Invicti Shark is an IAST sensor that pairs with the Invicti DAST scanner. The scanner attacks from outside; Shark watches from inside the runtime and catches vulnerabilities and hidden assets that external-only scanning misses.
The team behind Shark built one of the first commercial IAST implementations (AcuSensor). Shark plugs directly into Invicti’s Proof-Based Scanning, so reported vulnerabilities come with both exploitation proof and exact code locations.
What is Invicti Shark?
Shark sits inside your application while the scanner sends requests. It observes how those requests move through backend code. You get file names, line numbers (for PHP), and stack traces (for Java and .NET) for each finding.

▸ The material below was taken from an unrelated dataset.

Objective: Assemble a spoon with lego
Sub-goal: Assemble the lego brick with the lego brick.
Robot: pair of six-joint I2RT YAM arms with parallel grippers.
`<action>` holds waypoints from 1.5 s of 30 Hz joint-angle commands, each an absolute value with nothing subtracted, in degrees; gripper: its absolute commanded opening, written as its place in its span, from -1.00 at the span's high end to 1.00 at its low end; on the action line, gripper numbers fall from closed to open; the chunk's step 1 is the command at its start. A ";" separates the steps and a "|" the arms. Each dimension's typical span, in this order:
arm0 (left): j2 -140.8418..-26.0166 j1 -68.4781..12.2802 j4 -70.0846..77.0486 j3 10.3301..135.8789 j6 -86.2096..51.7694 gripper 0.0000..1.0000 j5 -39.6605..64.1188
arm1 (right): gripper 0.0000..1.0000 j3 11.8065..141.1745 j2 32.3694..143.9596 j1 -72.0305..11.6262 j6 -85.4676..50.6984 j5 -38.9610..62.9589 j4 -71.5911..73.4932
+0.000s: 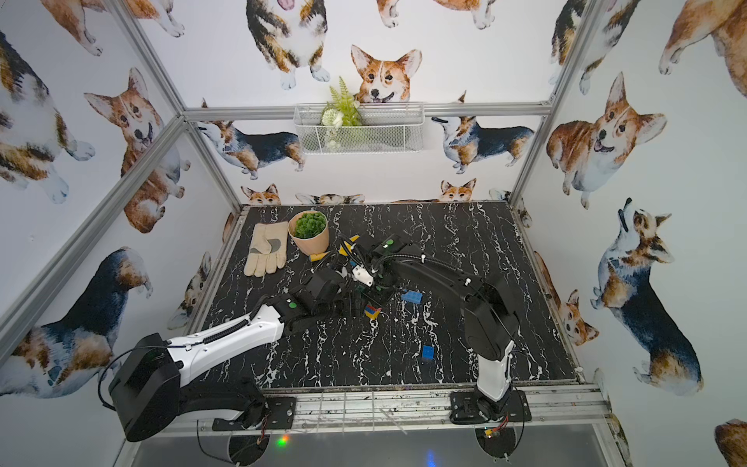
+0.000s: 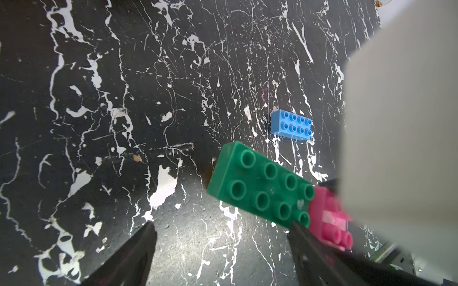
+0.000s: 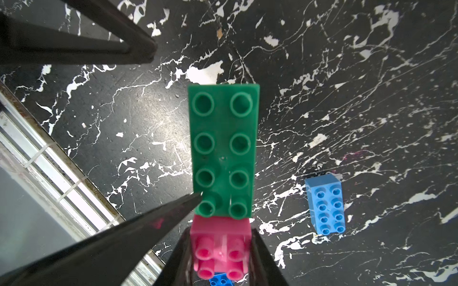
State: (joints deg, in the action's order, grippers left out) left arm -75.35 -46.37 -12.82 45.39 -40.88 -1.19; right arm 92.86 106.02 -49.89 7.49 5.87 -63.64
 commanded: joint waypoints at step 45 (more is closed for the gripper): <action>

Each Shark Token is generated uniquely per target from the Target configuration panel in Invicti. The default bridge URL is https://iast.invicti.com, which needs to be whitelisted. Bridge URL and port are configurable per target.
Key Features
| Feature | Details |
|---|---|
| Supported Languages | PHP, Java, .NET, Node.js |
| Scanning Approach | IAST sensor paired with DAST scanner |
| Vulnerability Proof | Combined Proof-Based Scanning + runtime observation |
| Code Location | File names, line numbers (PHP), stack traces (Java/.NET) |
| API Coverage | OWASP API Top 10 (BOLA, IDOR, BFLA) |
| Asset Discovery | Hidden endpoints, admin panels, backup files, form parameters |
| Bridge URL | https://iast.invicti.com (configurable per target) |
| Deployment | Staging/test environments only |
Hidden asset discovery
DAST crawlers only find pages and endpoints linked from other pages. Shark sees everything inside the application directory:
- Admin panels with no public navigation links
- API endpoints missing from documentation
- Backup files and development artifacts
- Hidden GET and POST parameters the crawler never encounters
So the attack surface Invicti actually tests goes well beyond what crawling alone covers.
Proof-Based Scanning integration

Invicti’s Proof-Based Scanning confirms vulnerabilities by safely exploiting them and producing evidence. Shark adds the internal view: it confirms that payloads actually reached vulnerable code, provides the call chain showing the attack path, and verifies that input bypassed sanitization.
You end up with vulnerability reports that are both verified as exploitable and pinned to specific code locations.
SQL injection tracing
For SQL injection findings, Shark traces the full path from user input to database query. You see which sanitization functions were called (if any), whether they worked, and how the final query was constructed. Instead of a generic “SQL injection found” report, developers get the specific data flow that needs fixing.
API security flaw detection
Shark also monitors for API vulnerabilities that need runtime context to identify:
- BOLA — detects when user input directly accesses objects without authorization checks
- IDOR — identifies direct references to internal implementation objects
- BFLA — finds missing authorization on administrative functions
These are nearly impossible to catch from outside the application.
Getting Started
Deploy the sensor — Install Shark on your staging or test environment. PHP uses an extension, Java uses a JVM agent argument, .NET uses a package. No source code changes needed.

When to use Invicti Shark
If you already run Invicti for DAST and want more actionable results, Shark is worth a look. The IAST layer adds code locations and hidden asset discovery without changing your scanning workflow.
Deploy it on staging servers or in virtual machines as part of CI/CD pipelines. Not recommended for production since active sensors consume resources.
If you need standalone IAST without a paired DAST scanner, consider Contrast Assess or Seeker IAST. If you use Datadog for observability, Datadog IAST integrates directly with APM tracing.